平方分割poj2104K-th Number

K-th Number

Time Limit: 20000MS		Memory Limit: 65536K
Total Submissions: 59798		Accepted: 20879
Case Time Limit: 2000MS

Description

You are working for Macrohard company in data structures department. After failing your previous task about key insertion you were asked to write a new data structure that would be able to return quickly k-th order statistics in the array segment. 

That is, given an array a[1...n] of different integer numbers, your program must answer a series of questions Q(i, j, k) in the form: "What would be the k-th number in a[i...j] segment, if this segment was sorted?" 

For example, consider the array a = (1, 5, 2, 6, 3, 7, 4). Let the question be Q(2, 5, 3). The segment a[2...5] is (5, 2, 6, 3). If we sort this segment, we get (2, 3, 5, 6), the third number is 5, and therefore the answer to the question is 5.

Input

The first line of the input file contains n --- the size of the array, and m --- the number of questions to answer (1 <= n <= 100 000, 1 <= m <= 5 000). 

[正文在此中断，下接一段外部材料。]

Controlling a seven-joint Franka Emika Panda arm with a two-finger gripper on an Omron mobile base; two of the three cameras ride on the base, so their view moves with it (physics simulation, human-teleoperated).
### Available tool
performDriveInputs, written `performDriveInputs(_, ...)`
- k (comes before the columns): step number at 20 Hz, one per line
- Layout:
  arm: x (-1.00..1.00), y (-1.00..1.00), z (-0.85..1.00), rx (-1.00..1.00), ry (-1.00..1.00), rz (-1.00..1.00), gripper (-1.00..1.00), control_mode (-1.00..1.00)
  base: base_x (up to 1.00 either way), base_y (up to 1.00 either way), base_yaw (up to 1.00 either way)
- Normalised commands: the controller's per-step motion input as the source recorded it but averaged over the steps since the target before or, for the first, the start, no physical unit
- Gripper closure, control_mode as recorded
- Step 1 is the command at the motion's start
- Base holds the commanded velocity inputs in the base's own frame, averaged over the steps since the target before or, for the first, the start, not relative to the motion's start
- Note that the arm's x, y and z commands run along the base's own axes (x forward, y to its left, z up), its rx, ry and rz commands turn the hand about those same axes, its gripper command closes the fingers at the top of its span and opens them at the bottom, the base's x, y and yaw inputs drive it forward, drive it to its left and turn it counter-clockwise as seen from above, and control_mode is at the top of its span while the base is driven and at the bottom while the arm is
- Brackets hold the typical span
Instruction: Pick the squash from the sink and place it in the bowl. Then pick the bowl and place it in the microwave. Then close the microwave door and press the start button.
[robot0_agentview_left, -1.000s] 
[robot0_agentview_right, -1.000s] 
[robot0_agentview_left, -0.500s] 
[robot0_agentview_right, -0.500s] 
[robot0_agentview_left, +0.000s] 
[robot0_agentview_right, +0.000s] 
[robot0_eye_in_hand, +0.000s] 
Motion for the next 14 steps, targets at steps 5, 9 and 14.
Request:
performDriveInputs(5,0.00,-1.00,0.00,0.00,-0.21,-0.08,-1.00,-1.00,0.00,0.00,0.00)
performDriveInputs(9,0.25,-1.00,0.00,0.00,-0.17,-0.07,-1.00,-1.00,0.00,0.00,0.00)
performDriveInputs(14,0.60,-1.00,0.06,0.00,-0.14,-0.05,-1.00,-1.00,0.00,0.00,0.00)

The second line contains n different integer numbers not exceeding 10⁹ by their absolute values --- the array for which the answers should be given. 

The following m lines contain question descriptions, each description consists of three numbers: i, j, and k (1 <= i <= j <= n, 1 <= k <= j - i + 1) and represents the question Q(i, j, k).

Output

For each question output the answer to it --- the k-th number in sorted a[i...j] segment.

Sample Input

7 3
1 5 2 6 3 7 4
2 5 3
4 4 1
1 7 3

Sample Output

5
6
3

题意：给出一列数组和几组查询，对于每个查询(i,j,k),要求输出a(i)~a(j)的升序排列的第k大数。

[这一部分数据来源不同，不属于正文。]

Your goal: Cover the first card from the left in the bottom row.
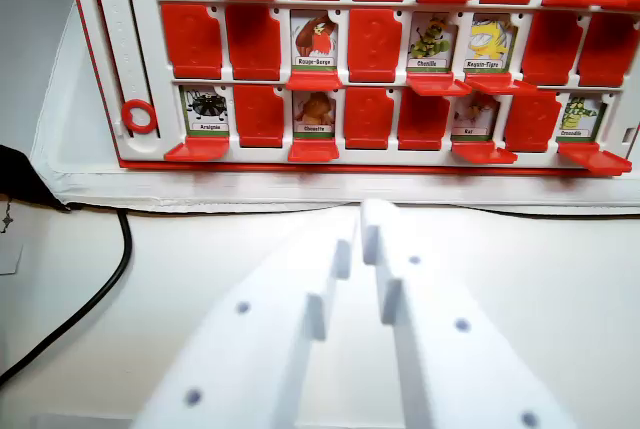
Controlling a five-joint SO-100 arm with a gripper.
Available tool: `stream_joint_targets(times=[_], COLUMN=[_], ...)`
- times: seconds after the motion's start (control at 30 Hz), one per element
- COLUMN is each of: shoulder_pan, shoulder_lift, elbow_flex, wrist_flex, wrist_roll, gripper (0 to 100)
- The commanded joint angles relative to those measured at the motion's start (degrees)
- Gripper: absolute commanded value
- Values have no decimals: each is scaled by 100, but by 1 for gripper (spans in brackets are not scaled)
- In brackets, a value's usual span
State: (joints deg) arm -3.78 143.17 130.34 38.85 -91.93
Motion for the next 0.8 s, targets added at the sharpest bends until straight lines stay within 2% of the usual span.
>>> stream_joint_targets(times=[0.0,0.3,0.5,0.77], shoulder_pan=[-211,-773,-1072,-1239], shoulder_lift=[-176,-1318,-2602,-3858], elbow_flex=[220,993,870,466], wrist_flex=[-826,-2602,-3656,-4342], wrist_roll=[114,272,281,325], gripper=[0,0,0,0])
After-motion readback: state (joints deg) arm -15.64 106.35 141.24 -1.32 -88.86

思路：挑战者上的题目，上面采用的是平方分割法，总体来讲，线段树的复杂度肯定是比平方分割的复杂度更小，但平方分割的实现更加简单易懂。

但是敲了一遍书上的代码，不知道是不是手残，敲完以后总有个别数据对不上答案（心累，调了一个小时不知所以然）。

给出AC代码

#include <iostream>
#include<cstdio>
#include<algorithm>
#include<vector>
using namespace std;

#define MAXN 100010
#define MAXM 5010
#define B 1000   //桶的大小

//输入
int n,m;
int a[MAXN];
int L[MAXM],R[MAXM],K[MAXM];

int num[MAXN];  //对A排序后的结果
vector<int> bucket[MAXN/B];  //每个桶排序后的结果

void solve()
{
    for(int i=0;i<n;i++)
    {
        bucket[i/B].push_back(a[i]);
        num[i]=a[i];
    }
    sort(num,num+n);
    for(int i=0;i<n/B;i++)
        sort(bucket[i].begin(),bucket[i].end());
    for(int i=0;i<m;i++)
    {
        //求[L,R]区间的第K个数
        int l=L[i]-1,r=R[i],k=K[i];
        int left=-1,right=n-1,mid;
        while(right-left>1)
        {
            mid=(left+right)/2;
            int x=num[mid];
            int tl=l,tr=r,c=0;

            //区间两端多出的部分
            while(tl<tr&&tl%B!=0){
                if(a[tl++]<=x) c++;
            }
            while(tl<tr&&tr%B!=0){
                if(a[--tr]<=x) c++;
            }

            //对每个桶进行计算
            while(tl<tr)
            {
                int  b=tl/B;
                c+=upper_bound(bucket[b].begin(),bucket[b].end(),x)-bucket[b].begin();
                tl+=B;
            }

            if(c>=k)
                right=mid;
            else
                left=mid;
        }
        printf("%d\n",num[right]);
    }
}

int main()
{
    scanf("%d%d",&n,&m);
    for(int i=0;i<n;i++)
        scanf("%d",&a[i]);
    for(int i=0;i<m;i++)
        scanf("%d%d%d",&L[i],&R[i],&K[i]);
    solve();
    return 0;
}